随分前に、修学旅行で北海道に行きました。
季節ハズレの、感想文。
私はただひたすらに怖かった。何が怖いのかわからなかった。高いところは苦手じゃないし、どちらかというとスピード狂だし、地面に足はついてるし、滑ることに抵抗はない。私は何をこんなにも恐れているのか。私の膝はどうしてこんなにも震え続けているのかーー、ああ、そうだ。私は曲がるのが怖いんだ。曲がるときに体を傾けるのが、身体のバランスが崩れるのが怖いんだ。思えば、初めて自転車の補助輪を外した時も、体を傾けずハンドルだけを回して曲がろうとして、長い間こけ続けていた。思えば父とバイクのツーリングに行く時も、山道のカーブはどんなにスピードを落としていても怖かった。直線を爆速でぶっ飛ばし、全身に風を受ける方が余程気持ちよかった。思えば進路を選ぶ時も、私は一度決めた道を逸れることが怖かった。こけるのが怖かったわけではない。人一倍ドジな私は、これまで何度も何度もこけてきた。こけること自体に恐怖はない。けれど、けれど、ーーそうだ。私は起き上がれなくなることが怖かった。アスファルトの上で派手に転んだ時も、足の震えは立ち上がってしまえば消えていた。自分がまだ歩けると分かれば、安心した。
私は、ほんとうはとても怖がりなのかもしれなかった。だから私は、脇目もふらずに走り続けてきたのかもしれなかった。私は、分かれ道にあった時、多くの選択肢を吟味して、あるいは直感で、自分の進む道を、自分で選んできたと、思っていた。それが私の誇りでもあった。河合隼雄は、道草によってこそ「道」の味わいがわかると言った。これを読んだ時、私は、自分が道草したことがある、という謎の自負を感じた。私は、決して大勢に迎合するということはなかった。他の人が選ばないような獣道に挑んだ、という謎の自負もあった。
けれど、私はほんとうに自分の道を「選んで」きたのだろうか。私は、倒れてしまうことが、止まってしまうことが、起き上がれなくなってしまうことが、進めなくなってしまうことが、ひたすらに怖くて、ただ目を瞑って、真っ直ぐに走り続けていたのではなかろうか。真っ直ぐに進んだ先で、たまたま道から外れて、たまたま獣道に入ってしまったのではなかろうか。
けれど、私は、曲がってしまった。自分の思うように動いてくれない細い板に足を固定されて、人より不器用な私は案の定バランスを崩した。細い板は私をあまりにも白くて冷たい大地に縛りつけた。私はとうとう立ち上がれなくなってしまった。

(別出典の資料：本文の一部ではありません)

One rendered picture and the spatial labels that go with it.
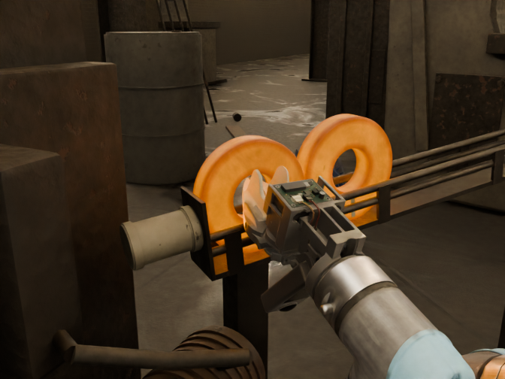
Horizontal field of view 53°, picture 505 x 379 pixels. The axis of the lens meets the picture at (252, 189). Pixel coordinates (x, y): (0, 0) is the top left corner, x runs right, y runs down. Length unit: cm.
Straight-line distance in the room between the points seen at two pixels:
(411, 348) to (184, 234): 31
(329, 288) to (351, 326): 4
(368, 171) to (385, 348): 37
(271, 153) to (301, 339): 105
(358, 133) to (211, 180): 23
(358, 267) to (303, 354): 109
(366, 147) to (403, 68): 217
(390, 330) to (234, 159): 29
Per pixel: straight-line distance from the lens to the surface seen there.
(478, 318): 189
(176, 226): 63
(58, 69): 69
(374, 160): 77
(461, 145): 97
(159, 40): 300
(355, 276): 50
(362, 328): 48
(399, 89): 293
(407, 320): 48
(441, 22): 284
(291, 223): 54
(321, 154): 71
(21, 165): 53
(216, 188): 64
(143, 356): 60
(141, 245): 62
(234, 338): 70
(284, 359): 157
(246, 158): 65
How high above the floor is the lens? 92
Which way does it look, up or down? 18 degrees down
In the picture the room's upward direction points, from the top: straight up
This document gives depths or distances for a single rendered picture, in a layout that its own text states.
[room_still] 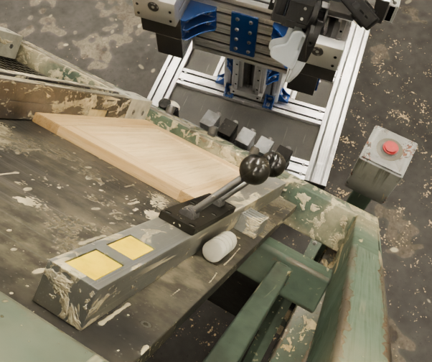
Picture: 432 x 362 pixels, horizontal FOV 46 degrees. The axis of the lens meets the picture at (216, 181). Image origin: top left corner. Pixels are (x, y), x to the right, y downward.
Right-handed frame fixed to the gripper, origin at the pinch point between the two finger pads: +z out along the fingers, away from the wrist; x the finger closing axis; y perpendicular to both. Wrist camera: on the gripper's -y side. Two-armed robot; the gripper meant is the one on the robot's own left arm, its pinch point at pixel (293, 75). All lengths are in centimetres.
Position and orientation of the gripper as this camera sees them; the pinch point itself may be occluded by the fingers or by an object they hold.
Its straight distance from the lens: 89.0
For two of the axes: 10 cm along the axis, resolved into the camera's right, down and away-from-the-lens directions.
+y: -9.7, -2.3, -1.2
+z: -2.5, 8.1, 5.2
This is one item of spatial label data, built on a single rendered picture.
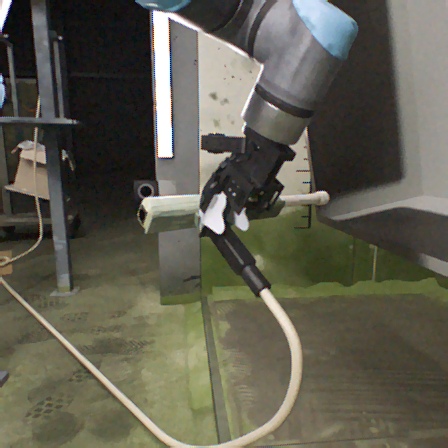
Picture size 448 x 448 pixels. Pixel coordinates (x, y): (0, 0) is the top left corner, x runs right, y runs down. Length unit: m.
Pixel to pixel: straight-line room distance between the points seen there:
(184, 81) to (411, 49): 0.81
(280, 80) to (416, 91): 0.83
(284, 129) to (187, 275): 1.23
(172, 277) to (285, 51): 1.30
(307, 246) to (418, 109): 0.74
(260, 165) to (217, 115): 1.07
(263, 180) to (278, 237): 1.15
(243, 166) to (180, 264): 1.12
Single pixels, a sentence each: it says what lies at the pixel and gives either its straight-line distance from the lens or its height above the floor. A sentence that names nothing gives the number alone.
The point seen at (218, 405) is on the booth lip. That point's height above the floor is 0.04.
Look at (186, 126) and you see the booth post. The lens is 1.59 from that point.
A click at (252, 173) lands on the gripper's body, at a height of 0.63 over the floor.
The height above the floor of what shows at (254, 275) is 0.47.
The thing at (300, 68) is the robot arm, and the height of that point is 0.75.
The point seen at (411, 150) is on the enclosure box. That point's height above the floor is 0.67.
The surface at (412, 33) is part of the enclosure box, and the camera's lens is 1.31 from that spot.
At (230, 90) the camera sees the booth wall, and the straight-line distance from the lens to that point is 1.62.
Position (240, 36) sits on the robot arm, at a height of 0.80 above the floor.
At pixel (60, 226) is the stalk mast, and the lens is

もうだめだと思った。私の脚は、冷たく硬く、震えていた。立ち上がれなかったら、私は進めない。私は小さい頃からずっと、何かに追い立てられていると感じていた。止まることは、何よりも重い罪のように感じていた。一体全体何が私を追い立てるのか?兎にも角にも私は走り続けてきた。何度こけても立ち上がり続けてきた。
もうだめだと思った。そうしたら、急に、細い板の呪縛が解けた。彼は、私の身体をやすやすと起こし、私を地面に立たせた。私の隣には、友人が待ってくれていた。私ははじめて、「他者」の存在を知った。私が立ち上がれなくなっても、私を立ち上がらせてくれる誰かが、いるのだということを知った。思えばこれまでも、私は知らぬ間に誰かに立ち上がらせてもらっていたのかもしれない。目を固く瞑って、進むことだけを考えていた私は、ただそれに気づいていなかっただけなのかもしれない。
目を開いて、進もうと思った。いまだに何かが私を追い立てる。けれど、その恐怖に打ち勝って見せようと思った。そうしたら、私も誰かを立ち上がらせることが、できるのかな。